Our next question is from Kerr Friedman of Simmons & Company.

Kerr Friedman - Simmons & Company International, Research Division

Most of my questions have been hit, but just 2 real quick ones here. I'm curious if you could update us with your thoughts pertaining to the percent of your leasehold located in the wet versus gas versus oil window?

James D. Palm

Well, I think we're probably still, like we said before -- Neal pointed out that, that Hess well that tends to valuate our old lines that we use, but we've said that about 17% looks like it's over in the gas side of things. We've got about 75% or about 70% in the wet gas window, which is the wells we drilled last year, the 14 wells we drilled last year. And then on the far west, the oil window, there's maybe the other 13% over there west of the Crow.

Kerr Friedman - Simmons & Company International, Research Division

Okay, great. So no changes there. And then last question for me. We've kind of seen here recently that some operators have been posting estimated RORs in their Utica -- on their wet Utica position. And I'm curious to hear how your perspective of your leasehold matches up some of these RORs that other operators are posting?

James D. Palm

Well, based on our type curves for the Boy Scout and the Wagner, which are ones that have been around for a while, our rate of return on those wells is right at 100%. They're looking really stout.
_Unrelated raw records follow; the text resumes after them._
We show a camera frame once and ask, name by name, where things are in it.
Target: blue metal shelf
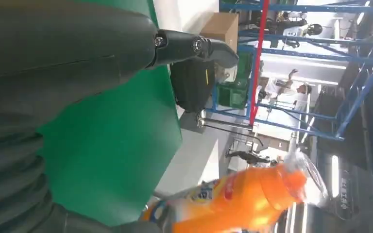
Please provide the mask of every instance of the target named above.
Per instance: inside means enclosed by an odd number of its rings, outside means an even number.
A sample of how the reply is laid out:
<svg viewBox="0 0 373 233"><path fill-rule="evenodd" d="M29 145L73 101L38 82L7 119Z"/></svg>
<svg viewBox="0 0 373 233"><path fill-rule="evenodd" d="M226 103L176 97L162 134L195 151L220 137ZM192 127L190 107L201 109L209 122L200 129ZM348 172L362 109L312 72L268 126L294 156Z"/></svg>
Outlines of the blue metal shelf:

But some of the other operators, I'm not sure which ones you're looking at, we don't have that much information about what they're doing. I don't know what numbers went into it. But ours are looking really good. We -- last year when we were planning -- well, even 4 or 5 months ago, before the gas prices got like -- where we thought the Wagner and the Shugert type wells would be a little slower payout and so forth because they were gas and -- but gosh, we had the Wagner on and its condensate levels are hanging in there. Now we're 9 months into it, that's still got great condensate recoveries. And then the NGL recoveries now that we're getting for it, we're soon to get 48 barrels per million at $60 a barrel. I mean, now they've matched up, where both of them are paying out in the year. So it's really looking stout with what we've got.

Operator

Final question is from Mario Barraza of Tuohy Brothers.

Mario Barraza - Tuohy Brothers Investment Research, Inc.

Just appreciate all the color on the Utica. Just quickly on the -- in Grizzly with first steam looking to happen in the next few weeks, are you still on track for production to come now in the third quarter?

James D. Palm

I think we are. Actually, the first steam slipped a little bit, but they're down to the points of where they have milestones like certain commissioning dates that they're doing now. So it's going to be a little behind schedule. But they've also -- there's new technology coming along all the time. They're looking at a couple of things like injection condensate ahead of time and -- or hot water. And so they think they may make up a month toward first oil. So even though first steam seems to be -- maybe could be a month behind, first oil may be 2 months instead of 3. So we're still thinking first oil toward the end of the third quarter.

Operator

Thank you. This ends the Q&A portion of today's conference. I'd like to turn the call over to Mr. Paul Heerwagen for any closing remarks.

Paul Heerwagen

Thank you, operator. I believe we're out of time today. As always we'll be available off-line for any questions or follow-ups. A replay of this call will be available temporarily through the company's website and can be accessed at gulfportenergy.com. Thank you for your time and interest in Gulfport today. This concludes our call.

Operator

Ladies and gentlemen, thank you for your participation in today's conference. This concludes the program. You may now disconnect. Have a wonderful day.